#### Exercise objective:
Find and copy each line of the data that includes "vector".

[Dataset entries]
=-=-=

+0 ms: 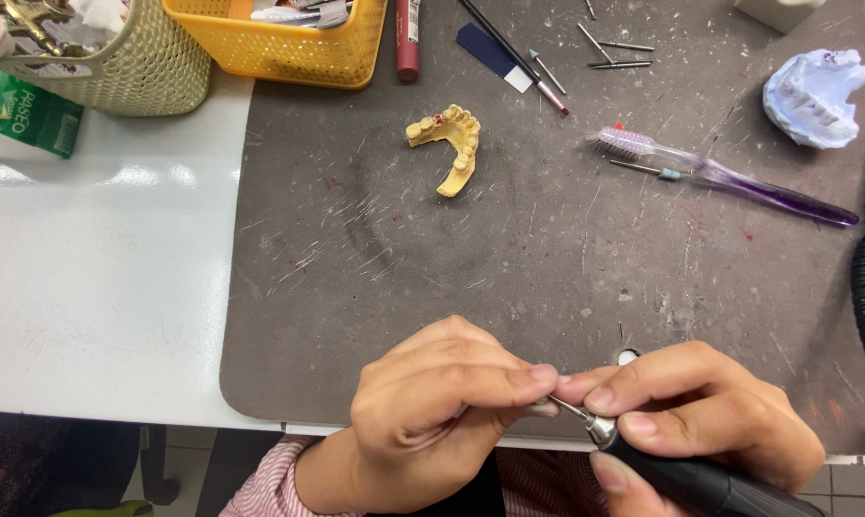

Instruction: The person uses a rotary handpiece to grind and shape a small artificial tooth, then places it into a yellow dental cast to check the fit. The person repeats the grinding and fitting process on the tooth multiple times.

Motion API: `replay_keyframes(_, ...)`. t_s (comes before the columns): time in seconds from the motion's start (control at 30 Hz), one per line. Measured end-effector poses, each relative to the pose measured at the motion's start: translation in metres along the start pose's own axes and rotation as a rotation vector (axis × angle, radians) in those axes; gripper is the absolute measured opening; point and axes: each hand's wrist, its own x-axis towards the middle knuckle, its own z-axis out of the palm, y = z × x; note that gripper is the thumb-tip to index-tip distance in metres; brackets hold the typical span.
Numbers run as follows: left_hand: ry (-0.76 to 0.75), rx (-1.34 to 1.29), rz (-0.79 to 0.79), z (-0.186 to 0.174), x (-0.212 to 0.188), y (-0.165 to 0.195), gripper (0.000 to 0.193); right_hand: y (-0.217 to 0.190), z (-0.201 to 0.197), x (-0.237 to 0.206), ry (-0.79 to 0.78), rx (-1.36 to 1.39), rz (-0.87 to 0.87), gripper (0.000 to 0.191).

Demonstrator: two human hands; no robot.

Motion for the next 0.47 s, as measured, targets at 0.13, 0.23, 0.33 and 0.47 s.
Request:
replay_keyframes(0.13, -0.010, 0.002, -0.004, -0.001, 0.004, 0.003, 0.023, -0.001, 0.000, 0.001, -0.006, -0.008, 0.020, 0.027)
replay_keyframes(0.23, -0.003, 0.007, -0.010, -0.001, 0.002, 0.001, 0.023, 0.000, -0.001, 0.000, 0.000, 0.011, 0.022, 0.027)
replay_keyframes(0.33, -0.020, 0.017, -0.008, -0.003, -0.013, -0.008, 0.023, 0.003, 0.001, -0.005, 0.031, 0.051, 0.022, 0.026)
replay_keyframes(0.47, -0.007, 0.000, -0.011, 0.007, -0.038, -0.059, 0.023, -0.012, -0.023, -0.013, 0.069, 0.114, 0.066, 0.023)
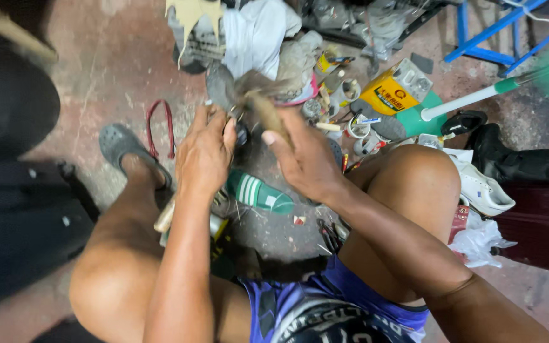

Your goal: The person sits on the floor and uses a hammer and a metal rod to repeatedly strike and shape a small metal ring held in the left hand. The person occasionally switches to a screwdriver to adjust the ring before resuming hammering.

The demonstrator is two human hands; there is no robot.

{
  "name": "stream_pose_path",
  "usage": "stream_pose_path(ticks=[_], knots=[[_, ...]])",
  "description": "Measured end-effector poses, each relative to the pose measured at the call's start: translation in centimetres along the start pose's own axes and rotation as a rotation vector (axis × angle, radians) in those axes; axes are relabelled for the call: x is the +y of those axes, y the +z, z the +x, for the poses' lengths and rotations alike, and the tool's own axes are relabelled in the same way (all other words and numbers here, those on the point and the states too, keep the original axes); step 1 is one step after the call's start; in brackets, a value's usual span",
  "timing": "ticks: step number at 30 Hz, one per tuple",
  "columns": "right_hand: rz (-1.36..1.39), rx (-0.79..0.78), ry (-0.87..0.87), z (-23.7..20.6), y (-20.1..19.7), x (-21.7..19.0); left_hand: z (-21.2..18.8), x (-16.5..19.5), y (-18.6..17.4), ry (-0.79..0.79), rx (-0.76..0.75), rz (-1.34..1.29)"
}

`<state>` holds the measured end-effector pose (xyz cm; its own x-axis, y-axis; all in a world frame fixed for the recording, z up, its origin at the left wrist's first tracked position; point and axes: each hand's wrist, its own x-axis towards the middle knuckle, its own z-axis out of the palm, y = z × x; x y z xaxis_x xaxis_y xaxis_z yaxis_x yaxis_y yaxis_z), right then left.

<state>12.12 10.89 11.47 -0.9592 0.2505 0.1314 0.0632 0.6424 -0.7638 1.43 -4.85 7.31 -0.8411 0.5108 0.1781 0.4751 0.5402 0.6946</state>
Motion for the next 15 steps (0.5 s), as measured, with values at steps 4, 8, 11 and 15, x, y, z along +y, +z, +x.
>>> stream_pose_path(ticks=[4, 8, 11, 15], knots=[[-0.018, -0.05, 0.026, -0.1, 0.0, 0.2, -0.4, -0.1, 0.3, 0.037, -0.02, 0.022], [0.133, -0.111, 0.226, 0.0, -0.4, 0.8, -0.6, 0.2, 0.6, 0.042, -0.035, 0.078], [0.291, -0.056, 0.297, -0.3, -0.7, 1.8, -1.1, 0.4, 0.8, 0.021, -0.039, 0.103], [0.239, 0.025, 0.106, -0.5, 0.0, 3.7, -1.6, 0.5, 1.1, 0.017, -0.085, 0.13]])
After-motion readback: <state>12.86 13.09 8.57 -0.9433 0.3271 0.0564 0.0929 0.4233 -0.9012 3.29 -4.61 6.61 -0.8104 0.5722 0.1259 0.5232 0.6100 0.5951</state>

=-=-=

#### Response:
Motion API: `replay_keyframes(_, ...)`. t_s (comes before the columns): time in seconds from the motion's start (control at 30 Hz), one per line. Measured end-effector poses, each relative to the pose measured at the motion's start: translation in metres along the start pose's own axes and rotation as a rotation vector (axis × angle, radians) in those axes; gripper is the absolute measured opening; point and axes: each hand's wrist, its own x-axis towards the middle knuckle, its own z-axis out of the palm, y = z × x; note that gripper is the thumb-tip to index-tip distance in metres; brackets hold the typical span.
  "description": "Measured end-effector poses, each relative to the pose measured at the call's start: translation in centimetres along the start pose's own axes and rotation as a rotation vector (axis × angle, radians) in those axes; axes are relabelled for the call: x is the +y of those axes, y the +z, z the +x, for the poses' lengths and rotations alike, and the tool's own axes are relabelled in the same way (all other words and numbers here, those on the point and the states too, keep the original axes); step 1 is one step after the call's start; in brackets, a value's usual span",

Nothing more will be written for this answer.